We’re adding fuel to your travel daydreams and providing some wanderlust inspiration to help keep your spirits high and encourage you to stay at home now, so that you can travel safely later.

Dreaming of your next holiday in Africa, whether it be a wildlife safari in the bush or a relaxing beachside holiday, may just be the best way to satisfy your wanderlust. Because once the wanderlust bug has bitten, even travel bans won’t stop you thinking about and planning your next big travel adventure.

We have put together a collection of three beautiful destinations, to help keep the travel blues away during this time of COVID-19 lockdown.

 

 

Greater Makalali Private Game Reserve, South Africa

Lying just outside Kruger National Park in the central lowveld region of South Africa, the Greater Makalali Private Game Reserve holds abundant natural beauty, important wildlife conservation initiatives and incredible Big Five safari experiences.

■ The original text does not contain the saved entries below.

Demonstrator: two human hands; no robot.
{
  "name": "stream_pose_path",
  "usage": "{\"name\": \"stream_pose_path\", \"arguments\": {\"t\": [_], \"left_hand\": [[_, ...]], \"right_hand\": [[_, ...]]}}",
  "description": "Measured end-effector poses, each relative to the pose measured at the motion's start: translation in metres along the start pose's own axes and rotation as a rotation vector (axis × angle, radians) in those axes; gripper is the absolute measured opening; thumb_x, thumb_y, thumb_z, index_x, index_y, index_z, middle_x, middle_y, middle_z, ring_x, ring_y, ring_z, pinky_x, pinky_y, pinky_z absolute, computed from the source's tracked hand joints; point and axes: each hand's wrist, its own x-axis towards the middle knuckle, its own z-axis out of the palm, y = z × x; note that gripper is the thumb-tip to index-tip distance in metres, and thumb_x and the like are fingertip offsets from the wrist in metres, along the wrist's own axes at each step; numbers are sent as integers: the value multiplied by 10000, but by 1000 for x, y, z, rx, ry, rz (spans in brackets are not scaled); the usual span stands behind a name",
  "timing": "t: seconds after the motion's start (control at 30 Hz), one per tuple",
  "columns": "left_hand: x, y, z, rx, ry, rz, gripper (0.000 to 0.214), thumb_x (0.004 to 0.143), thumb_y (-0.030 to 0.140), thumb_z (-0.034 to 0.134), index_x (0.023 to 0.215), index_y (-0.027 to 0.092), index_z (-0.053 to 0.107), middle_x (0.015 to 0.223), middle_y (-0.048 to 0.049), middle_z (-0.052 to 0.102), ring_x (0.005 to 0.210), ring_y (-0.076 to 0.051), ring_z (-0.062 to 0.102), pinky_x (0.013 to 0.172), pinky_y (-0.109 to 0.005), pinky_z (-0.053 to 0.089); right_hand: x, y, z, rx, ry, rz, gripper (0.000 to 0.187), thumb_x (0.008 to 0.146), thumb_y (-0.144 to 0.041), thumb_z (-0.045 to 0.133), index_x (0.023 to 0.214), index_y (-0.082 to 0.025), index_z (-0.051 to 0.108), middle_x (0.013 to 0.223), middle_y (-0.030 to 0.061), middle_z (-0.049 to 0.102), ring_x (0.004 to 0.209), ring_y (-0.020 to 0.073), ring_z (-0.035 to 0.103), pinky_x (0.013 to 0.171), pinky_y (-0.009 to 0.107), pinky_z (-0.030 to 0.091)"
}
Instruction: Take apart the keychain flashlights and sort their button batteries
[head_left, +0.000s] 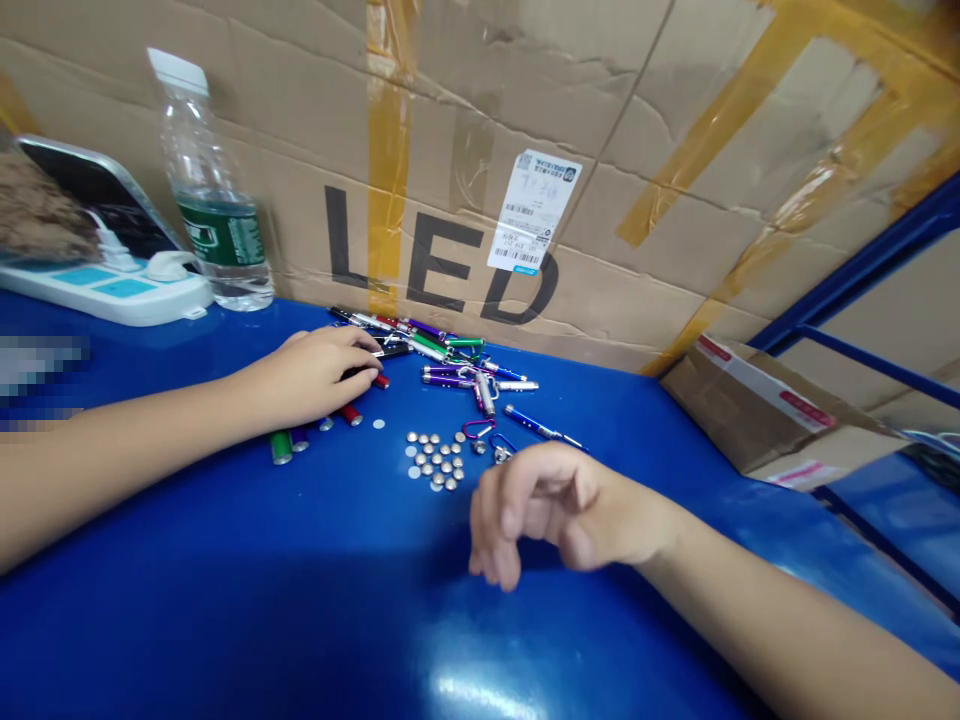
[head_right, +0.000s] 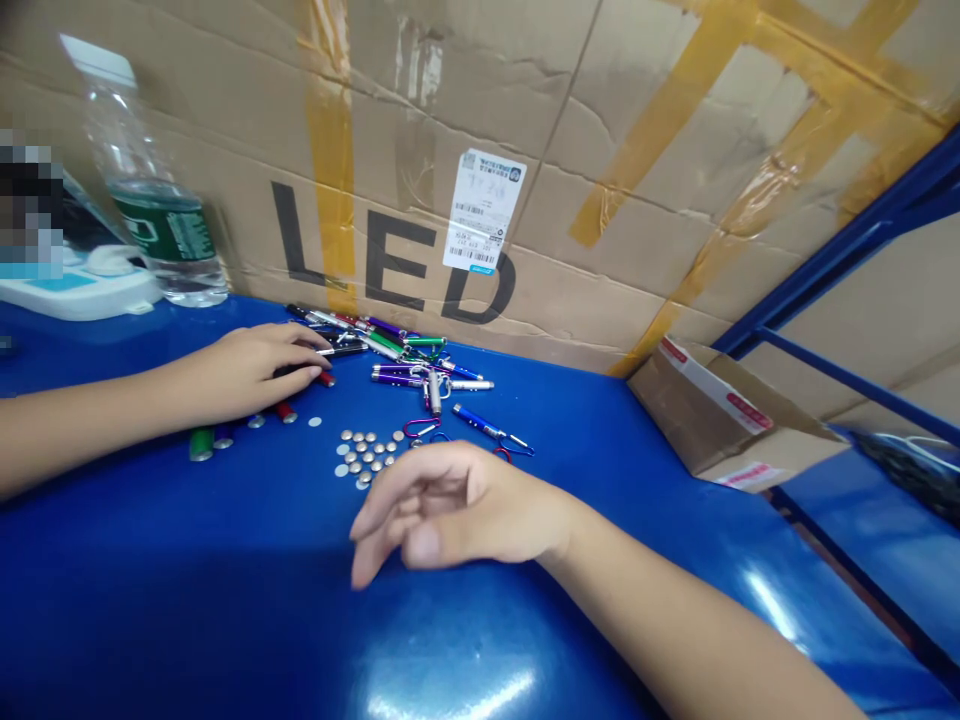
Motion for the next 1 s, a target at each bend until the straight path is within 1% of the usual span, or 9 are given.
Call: {"name": "stream_pose_path", "arguments": {"t": [0.07,0.17,0.43,0.57,0.63,0.7,0.8,0.9,1.0], "left_hand": [[-1,1,-1,13,-9,2,478,912,435,324,1033,234,740,1307,-70,592,1185,-267,549,1026,-447,417],[-1,4,-3,11,-20,-8,447,916,413,346,1038,233,737,1312,-69,588,1193,-262,541,1040,-441,406],[-5,6,-7,-13,-29,-9,391,932,367,380,1050,227,726,1327,-77,571,1205,-253,533,1051,-443,395],[-2,9,-13,-26,-33,-8,360,931,355,402,1046,218,714,1265,-70,608,1172,-232,559,1038,-410,418],[4,10,-17,-24,-28,-19,347,926,347,408,1042,201,700,1183,-70,645,1113,-216,592,1006,-378,446],[13,11,-21,-12,-14,-55,329,912,352,421,1021,190,687,1094,-72,675,1028,-215,626,938,-361,482],[28,10,-24,0,-5,-117,322,890,378,446,1015,190,676,1062,-76,701,962,-233,649,852,-360,502],[40,8,-24,-38,-39,-172,330,869,397,487,1037,179,670,1067,-70,716,944,-225,656,825,-332,493],[48,5,-20,-96,-119,-243,343,807,402,592,1044,162,658,1011,-64,729,883,-209,663,762,-289,485]], "right_hand": [[-2,-1,-1,-116,143,-43,142,843,-317,699,882,-184,671,766,19,679,772,137,649,801,350,515],[0,-1,-1,-209,213,-74,122,865,-289,672,843,-171,645,752,9,665,758,121,639,747,308,511],[4,0,9,-313,187,68,152,794,-250,728,794,-154,610,790,14,636,736,93,606,683,248,478],[4,-1,11,-367,174,123,177,738,-212,754,795,-159,595,783,9,629,712,96,580,678,251,465],[4,-2,12,-403,173,167,189,720,-201,748,788,-163,576,778,5,622,712,101,570,690,262,464],[5,-3,14,-459,166,211,169,719,-188,715,780,-167,559,775,4,611,709,107,560,691,272,460],[6,-6,18,-539,165,252,130,704,-146,646,763,-178,534,769,2,597,700,118,541,672,283,447],[6,-8,21,-569,152,287,129,681,-90,571,745,-186,513,760,-1,597,701,126,535,669,288,436],[7,-8,21,-541,147,303,149,660,-64,517,733,-192,493,738,-9,584,688,125,524,655,285,424]]}}
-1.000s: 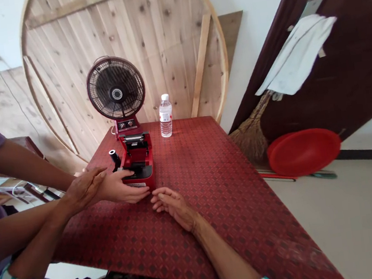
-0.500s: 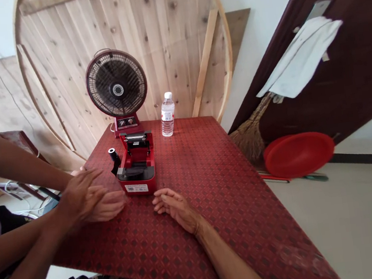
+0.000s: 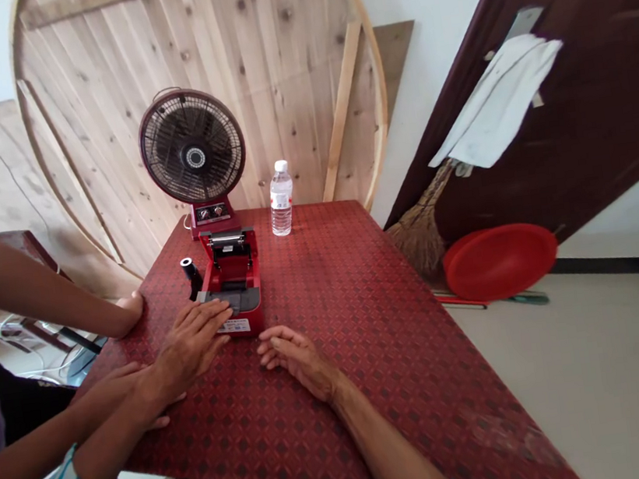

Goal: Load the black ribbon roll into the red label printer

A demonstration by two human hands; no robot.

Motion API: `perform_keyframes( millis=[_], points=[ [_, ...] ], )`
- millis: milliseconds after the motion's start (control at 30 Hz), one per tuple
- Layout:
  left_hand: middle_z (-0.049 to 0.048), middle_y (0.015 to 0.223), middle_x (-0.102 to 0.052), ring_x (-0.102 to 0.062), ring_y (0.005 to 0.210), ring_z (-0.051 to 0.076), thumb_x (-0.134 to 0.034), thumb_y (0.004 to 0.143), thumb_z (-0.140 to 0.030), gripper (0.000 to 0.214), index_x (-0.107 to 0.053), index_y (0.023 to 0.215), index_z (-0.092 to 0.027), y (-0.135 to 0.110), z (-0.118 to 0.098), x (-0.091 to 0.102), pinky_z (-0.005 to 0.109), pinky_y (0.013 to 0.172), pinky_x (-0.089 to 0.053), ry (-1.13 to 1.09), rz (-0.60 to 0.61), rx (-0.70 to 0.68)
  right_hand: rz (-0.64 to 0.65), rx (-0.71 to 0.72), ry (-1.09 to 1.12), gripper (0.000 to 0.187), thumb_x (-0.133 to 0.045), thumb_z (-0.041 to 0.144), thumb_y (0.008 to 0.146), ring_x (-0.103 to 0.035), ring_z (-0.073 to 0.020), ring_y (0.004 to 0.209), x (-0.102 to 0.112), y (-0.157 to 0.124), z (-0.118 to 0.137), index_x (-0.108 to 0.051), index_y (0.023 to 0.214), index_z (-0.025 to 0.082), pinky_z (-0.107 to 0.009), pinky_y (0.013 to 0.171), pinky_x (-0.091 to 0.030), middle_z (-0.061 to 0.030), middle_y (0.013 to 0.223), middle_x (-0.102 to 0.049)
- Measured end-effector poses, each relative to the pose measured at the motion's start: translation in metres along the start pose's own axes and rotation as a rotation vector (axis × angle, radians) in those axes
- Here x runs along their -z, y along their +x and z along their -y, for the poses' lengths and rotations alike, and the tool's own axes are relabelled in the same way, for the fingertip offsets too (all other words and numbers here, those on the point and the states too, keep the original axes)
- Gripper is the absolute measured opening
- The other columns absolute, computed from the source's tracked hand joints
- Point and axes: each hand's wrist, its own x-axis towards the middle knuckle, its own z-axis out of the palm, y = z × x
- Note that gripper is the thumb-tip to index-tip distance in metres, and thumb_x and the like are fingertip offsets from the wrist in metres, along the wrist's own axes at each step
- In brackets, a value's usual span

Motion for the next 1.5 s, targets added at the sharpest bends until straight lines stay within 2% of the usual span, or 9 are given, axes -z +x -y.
perform_keyframes(
  millis=[133, 200, 333, 467, 633, 967, 1200, 1333, 1500],
  points=[
    [0.0034, 0.111, -0.066, -0.056, 0.112, 0.021, -0.045, 0.087, -0.023, 0.031, -0.061, 0.113, -0.03, -0.056, 0.027, 0.011, 0.041, 0.095, -0.042, -0.086, 0.017, -0.071, 0.028, -0.004, -0.029, 0.025, -0.068, 0.039, 0.077, -0.065, -0.0135, 0.075, -0.002, -0.004, 0.009, -0.064, 0.094, 0.02, -0.03, 0.076, -0.047, -0.0031, 0.086, -0.069],
    [-0.0012, 0.108, -0.068, -0.059, 0.108, 0.02, -0.049, 0.084, -0.025, 0.034, -0.059, 0.115, -0.037, -0.09, 0.051, 0.02, 0.036, 0.087, -0.048, -0.144, 0.175, -0.215, 0.024, 0.046, -0.077, 0.025, -0.065, 0.04, 0.078, -0.066, -0.016, 0.081, -0.005, 0.0, 0.028, -0.064, 0.094, 0.022, -0.033, 0.079, -0.047, -0.0042, 0.091, -0.069],
    [-0.0015, 0.118, -0.064, -0.053, 0.118, 0.021, -0.052, 0.082, -0.025, 0.043, -0.054, 0.123, -0.039, -0.125, 0.081, 0.025, 0.039, 0.09, -0.047, -0.234, 0.336, -0.172, -0.2, 0.414, -0.277, 0.029, -0.061, 0.044, 0.079, -0.061, -0.0206, 0.105, -0.017, 0.043, 0.089, -0.061, 0.101, 0.025, -0.038, 0.091, -0.043, -0.0051, 0.11, -0.066],
    [-0.0005, 0.115, -0.065, -0.054, 0.115, 0.018, -0.049, 0.083, -0.03, 0.034, -0.059, 0.115, -0.036, -0.118, 0.074, 0.023, 0.039, 0.096, -0.045, -0.295, 0.291, -0.118, -0.43, 0.582, -0.581, 0.033, -0.059, 0.04, 0.076, -0.054, -0.0209, 0.114, -0.026, 0.115, 0.132, -0.06, 0.104, 0.022, -0.039, 0.101, -0.037, -0.0057, 0.117, -0.063],
    [-0.0003, 0.111, -0.065, -0.056, 0.11, 0.017, -0.037, 0.088, -0.027, 0.039, -0.053, 0.123, -0.036, -0.113, 0.065, 0.025, 0.04, 0.096, -0.045, -0.346, 0.255, -0.018, -0.402, 0.562, -0.853, 0.027, -0.049, 0.039, 0.08, -0.058, -0.021, 0.104, -0.031, 0.155, 0.128, -0.065, 0.092, 0.021, -0.041, 0.099, -0.038, -0.0043, 0.101, -0.069],
    [-0.0022, 0.108, -0.068, -0.064, 0.092, 0.013, -0.019, 0.089, -0.008, 0.059, -0.039, 0.137, -0.036, -0.123, 0.076, 0.02, 0.035, 0.086, -0.049, -0.547, 0.302, 0.121, -0.223, 0.708, -1.108, 0.031, -0.038, 0.036, 0.09, -0.06, -0.0187, 0.104, -0.03, 0.079, 0.07, -0.062, 0.106, 0.025, -0.036, 0.094, -0.041, -0.0049, 0.108, -0.068],
    [-0.0033, 0.113, -0.068, -0.066, 0.089, 0.009, 0.003, 0.085, 0.005, 0.077, -0.028, 0.142, -0.037, -0.13, 0.078, 0.021, 0.029, 0.078, -0.05, -0.557, 0.361, 0.069, -0.201, 0.816, -1.384, 0.035, -0.038, 0.027, 0.09, -0.054, -0.0219, 0.118, -0.024, 0.065, 0.045, -0.054, 0.121, 0.023, -0.043, 0.101, -0.031, -0.0094, 0.121, -0.063],
    [-0.0045, 0.103, -0.069, -0.065, 0.087, 0.012, -0.008, 0.093, -0.008, 0.063, -0.05, 0.127, -0.039, -0.093, 0.061, 0.023, 0.032, 0.082, -0.05, -0.408, 0.053, 0.15, -0.189, 0.825, -1.436, 0.037, -0.038, 0.027, 0.09, -0.055, -0.0225, 0.116, -0.025, 0.065, 0.045, -0.052, 0.123, 0.022, -0.043, 0.1, -0.032, -0.0105, 0.12, -0.063],
    [0.0116, 0.126, -0.055, -0.05, 0.116, 0.023, -0.032, 0.093, -0.028, 0.04, -0.046, 0.13, -0.018, -0.014, 0.042, 0.001, 0.043, 0.098, -0.04, -0.305, -0.282, 0.345, -0.24, 0.854, -1.426, 0.036, -0.037, 0.026, 0.091, -0.056, -0.0221, 0.114, -0.024, 0.066, 0.039, -0.051, 0.124, 0.022, -0.042, 0.099, -0.033, -0.0103, 0.118, -0.064]
  ],
)
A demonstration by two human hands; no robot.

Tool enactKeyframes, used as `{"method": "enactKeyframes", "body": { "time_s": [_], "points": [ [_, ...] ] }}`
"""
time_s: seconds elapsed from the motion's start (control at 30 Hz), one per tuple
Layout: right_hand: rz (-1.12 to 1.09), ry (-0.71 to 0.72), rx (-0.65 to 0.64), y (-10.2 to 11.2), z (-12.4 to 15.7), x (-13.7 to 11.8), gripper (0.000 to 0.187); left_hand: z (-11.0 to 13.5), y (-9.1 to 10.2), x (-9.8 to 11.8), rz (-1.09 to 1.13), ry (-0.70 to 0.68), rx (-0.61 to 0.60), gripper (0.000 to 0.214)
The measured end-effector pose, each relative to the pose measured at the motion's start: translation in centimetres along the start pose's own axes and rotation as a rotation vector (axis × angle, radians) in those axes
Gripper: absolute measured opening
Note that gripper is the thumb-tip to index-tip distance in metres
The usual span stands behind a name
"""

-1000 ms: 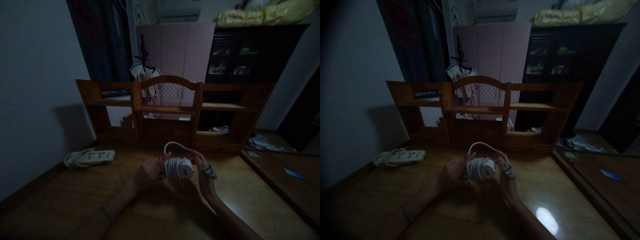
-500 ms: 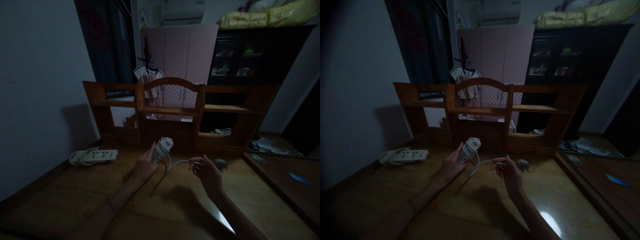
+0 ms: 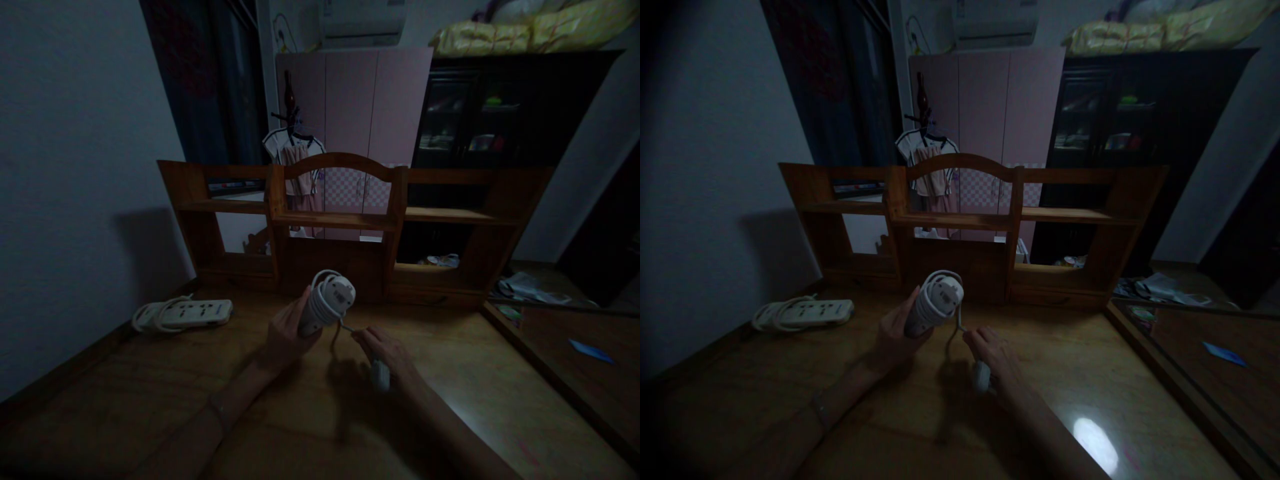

The mountains of the Greater Makalali in shadow under a darkening sky © Sophie Barrett, guide at Garonga 

The reserve is characterized by undulating hills, punctuated by rocky outcrops, that roll down to meet savanna plains carpeted in mopane forest. With little light pollution and clear skies, particularly during the dry winter from May to September, the constellations of the Southern Hemisphere shine brightly within the dark blue canopy above.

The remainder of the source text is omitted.